O sagrado direito de propriedade

Exercício do direito de propriedade.

Sempre que o tema vem a ser lembrado, surge a idéia dos sujeitos passivos universais (leia-se: todos que não sejam o titular do bem) que se submetem aos ditames de respeito ao direito real que sempre se encontra atado ao conceito de propriedade.

Por conseqüência na tela que surge a nossa frente observam-se, ab initio, apenas e tão somente os direitos que são garantidos ao proprietário e porque não também, alguns deles, ao possuidor.

Uso, gozo, fruição, disponibilidade e direito de reivindicação. Idéias praticamente absolutas, com séculos de idade, que de imediato se fazem hialinas quando se escreve acerca deste palpitante tema.

Mas qual seria o limite do exercício de tais direitos.

Qual a linha divisória que delimita a utilização individual do patrimônio e a função social da propriedade, especialmente diante da constitucionalização do direito civil.

No inicio do século passado, por ocasião de Constituição de Weimar, muitos se chocaram com a expressão: A propriedade obriga. De fato os alemães possuem inteira razão.

Qualquer raciocínio em sentido oposto nos levaria a crer que, por exemplo, proprietários rurais, não estariam obrigados a preservar as áreas de reserva legal e preservação permanente.

Além disso, os impostos de um modo geral que incidem sobre a propriedade acompanham a coisa enquanto obrigações propter rem.

Quiçá fossem estas as únicas obrigações.

Como resolver juridicamente questões de invasão de áreas não utilizadas estejam estes terrenos, em zonas rurais ou mesmo urbanas, como na hipótese de construções abandonadas por seus proprietários ou ainda em terras férteis dessarte improdutivas.

Por razões óbvias, se no deslinde de tais questões nos abalizarmos pelos ideais napoleônicos certamente toda uma horda de excluídos continuará sem a devida proteção de Estado.

Dessarte seria esta a melhor solução?

Não teria cada proprietário uma espécie de responsabilidade social quanto à adequada destinação de seus bens imóveis.

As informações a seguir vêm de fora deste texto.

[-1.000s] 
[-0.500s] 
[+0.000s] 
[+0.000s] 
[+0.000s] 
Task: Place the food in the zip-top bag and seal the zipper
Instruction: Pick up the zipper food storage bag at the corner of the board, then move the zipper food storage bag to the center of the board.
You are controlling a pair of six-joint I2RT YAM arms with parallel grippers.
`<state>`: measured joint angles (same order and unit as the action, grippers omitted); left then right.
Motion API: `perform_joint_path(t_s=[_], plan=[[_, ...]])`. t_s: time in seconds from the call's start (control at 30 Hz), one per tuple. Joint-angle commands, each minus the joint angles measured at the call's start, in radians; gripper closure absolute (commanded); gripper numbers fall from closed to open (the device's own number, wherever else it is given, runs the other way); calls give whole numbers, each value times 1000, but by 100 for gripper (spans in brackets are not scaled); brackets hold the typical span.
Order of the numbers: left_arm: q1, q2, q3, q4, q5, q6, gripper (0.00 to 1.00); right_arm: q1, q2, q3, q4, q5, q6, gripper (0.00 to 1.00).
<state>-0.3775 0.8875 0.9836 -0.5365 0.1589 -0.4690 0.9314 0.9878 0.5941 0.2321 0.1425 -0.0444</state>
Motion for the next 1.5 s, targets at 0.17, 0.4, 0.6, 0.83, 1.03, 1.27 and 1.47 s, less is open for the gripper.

Questiona-se se não seria o caso, com olhos no artigo 6.º da constituição Federal, alterado pela emenda n.º 26, que eleva à condição de direito social o direito a moradia, permitir aos excluídos que no terreno se instalaram que lá fiquem ante a desídia de seus proprietários, obviamente mediante a adequada indenização de tais imóveis considerando-se como parâmetros valorativos além do próprio valor do imóvel o fator destinação, haja vista que não mais se pode conceber o direito de propriedade como absoluto. Merece lembrança também, amparando o raciocínio esposado, o inciso XXIII, do artigo 5.º, da Carta Magna que impõe a observância da função social da propriedade.

Ou ainda o teor dos artigos 182 e 186 da mesma norma. Não seria a hipótese acima elencada (com a presunção de desídia dos proprietários) um exemplo de destinação social de um imóvel eis que não se sabe onde os sem-terra ou sem-teto no plano urbano haveriam de se alojar na próxima invasão.

Está na hora do direito ser pensado não mais sob o ângulo do indivíduo, mas sim do coletivo.

E quiçá, um dia, possa nosso amado País entender, também como coletividade, que faz jus à proteção jurídica todos aqueles que durante séculos não tiveram as oportunidades aqui conferidas a uns poucos escolhidos pelo destino.

Eis um tema à reflexão de todos.

Marcos Jorge Catalan

é professor de Direito Civil da Universidade Paranaense – Unipar / Paranavaí e da Universidade Estadual de Maringá, advogado, presidente da Associação de Defesa do Consumidor e do Meio Ambiente de Paranavaí.